**ACTIVITY:**
Please return the listing below exactly, without any of its pictures.

**DATASET SECTION:**

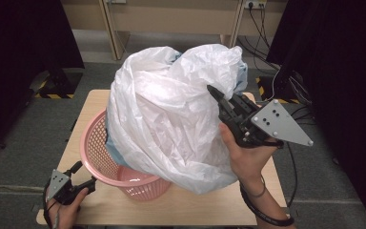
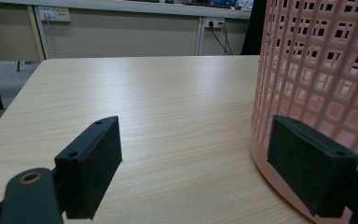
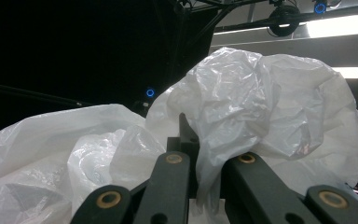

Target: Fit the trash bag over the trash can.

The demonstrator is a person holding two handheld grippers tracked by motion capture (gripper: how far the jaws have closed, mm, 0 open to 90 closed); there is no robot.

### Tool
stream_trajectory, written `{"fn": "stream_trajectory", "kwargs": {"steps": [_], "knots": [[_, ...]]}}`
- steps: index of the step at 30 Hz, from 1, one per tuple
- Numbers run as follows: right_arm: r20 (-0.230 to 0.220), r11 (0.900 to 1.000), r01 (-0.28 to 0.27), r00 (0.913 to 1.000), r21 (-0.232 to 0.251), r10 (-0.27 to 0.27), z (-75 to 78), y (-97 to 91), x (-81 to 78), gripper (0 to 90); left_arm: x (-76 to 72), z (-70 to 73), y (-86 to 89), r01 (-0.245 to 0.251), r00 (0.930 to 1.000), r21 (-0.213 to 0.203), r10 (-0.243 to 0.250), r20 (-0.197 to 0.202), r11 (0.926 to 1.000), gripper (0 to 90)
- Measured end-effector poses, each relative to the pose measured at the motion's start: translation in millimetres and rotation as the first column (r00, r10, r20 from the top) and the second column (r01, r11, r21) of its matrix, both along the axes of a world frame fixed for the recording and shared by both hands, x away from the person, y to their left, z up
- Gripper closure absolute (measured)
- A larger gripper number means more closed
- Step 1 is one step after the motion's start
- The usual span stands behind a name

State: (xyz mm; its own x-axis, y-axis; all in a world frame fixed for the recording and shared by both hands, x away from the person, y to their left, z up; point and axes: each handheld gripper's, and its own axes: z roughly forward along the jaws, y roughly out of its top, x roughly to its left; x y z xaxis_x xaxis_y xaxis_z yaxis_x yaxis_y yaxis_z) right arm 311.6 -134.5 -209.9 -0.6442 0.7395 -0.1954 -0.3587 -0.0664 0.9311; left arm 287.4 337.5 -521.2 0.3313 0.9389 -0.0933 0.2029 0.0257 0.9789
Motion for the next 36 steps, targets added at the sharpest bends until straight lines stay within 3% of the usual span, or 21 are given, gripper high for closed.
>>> {"fn": "stream_trajectory", "kwargs": {"steps": [36], "knots": [[-0.003,0.9967,-0.079,0.9969,-0.019,0.079,0.3,26.1,-5.4,89.0,0.3,0.1,-0.4,0.006,1.0,0.003,-0.006,-0.001,1.0,17.4]]}}
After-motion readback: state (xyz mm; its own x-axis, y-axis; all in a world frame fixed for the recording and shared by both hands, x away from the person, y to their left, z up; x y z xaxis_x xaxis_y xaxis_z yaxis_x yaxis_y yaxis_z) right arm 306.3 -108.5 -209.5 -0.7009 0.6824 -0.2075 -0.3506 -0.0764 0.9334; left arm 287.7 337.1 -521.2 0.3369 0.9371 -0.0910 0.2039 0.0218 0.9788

**YOUR RESPONSE:**
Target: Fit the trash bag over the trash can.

The demonstrator is a person holding two handheld grippers tracked by motion capture (gripper: how far the jaws have closed, mm, 0 open to 90 closed); there is no robot.

### Tool
stream_trajectory, written `{"fn": "stream_trajectory", "kwargs": {"steps": [_], "knots": [[_, ...]]}}`
- steps: index of the step at 30 Hz, from 1, one per tuple
- Numbers run as follows: right_arm: r20 (-0.230 to 0.220), r11 (0.900 to 1.000), r01 (-0.28 to 0.27), r00 (0.913 to 1.000), r21 (-0.232 to 0.251), r10 (-0.27 to 0.27), z (-75 to 78), y (-97 to 91), x (-81 to 78), gripper (0 to 90); left_arm: x (-76 to 72), z (-70 to 73), y (-86 to 89), r01 (-0.245 to 0.251), r00 (0.930 to 1.000), r21 (-0.213 to 0.203), r10 (-0.243 to 0.250), r20 (-0.197 to 0.202), r11 (0.926 to 1.000), gripper (0 to 90)
- Measured end-effector poses, each relative to the pose measured at the motion's start: translation in millimetres and rotation as the first column (r00, r10, r20 from the top) and the second column (r01, r11, r21) of its matrix, both along the axes of a world frame fixed for the recording and shared by both hands, x away from the person, y to their left, z up
- Gripper closure absolute (measured)
- A larger gripper number means more closed
- Step 1 is one step after the motion's start
- The usual span stands behind a name

State: (xyz mm; its own x-axis, y-axis; all in a world frame fixed for the recording and shared by both hands, x away from the person, y to their left, z up; point and axes: each handheld gripper's, and its own axes: z roughly forward along the jaws, y roughly out of its top, x roughly to its left; x y z xaxis_x xaxis_y xaxis_z yaxis_x yaxis_y yaxis_z) right arm 311.6 -134.5 -209.9 -0.6442 0.7395 -0.1954 -0.3587 -0.0664 0.9311; left arm 287.4 337.5 -521.2 0.3313 0.9389 -0.0933 0.2029 0.0257 0.9789
Motion for the next 36 steps, targets added at the sharpest bends until straight lines stay within 3% of the usual span, or 21 are given, gripper high for closed.
>>> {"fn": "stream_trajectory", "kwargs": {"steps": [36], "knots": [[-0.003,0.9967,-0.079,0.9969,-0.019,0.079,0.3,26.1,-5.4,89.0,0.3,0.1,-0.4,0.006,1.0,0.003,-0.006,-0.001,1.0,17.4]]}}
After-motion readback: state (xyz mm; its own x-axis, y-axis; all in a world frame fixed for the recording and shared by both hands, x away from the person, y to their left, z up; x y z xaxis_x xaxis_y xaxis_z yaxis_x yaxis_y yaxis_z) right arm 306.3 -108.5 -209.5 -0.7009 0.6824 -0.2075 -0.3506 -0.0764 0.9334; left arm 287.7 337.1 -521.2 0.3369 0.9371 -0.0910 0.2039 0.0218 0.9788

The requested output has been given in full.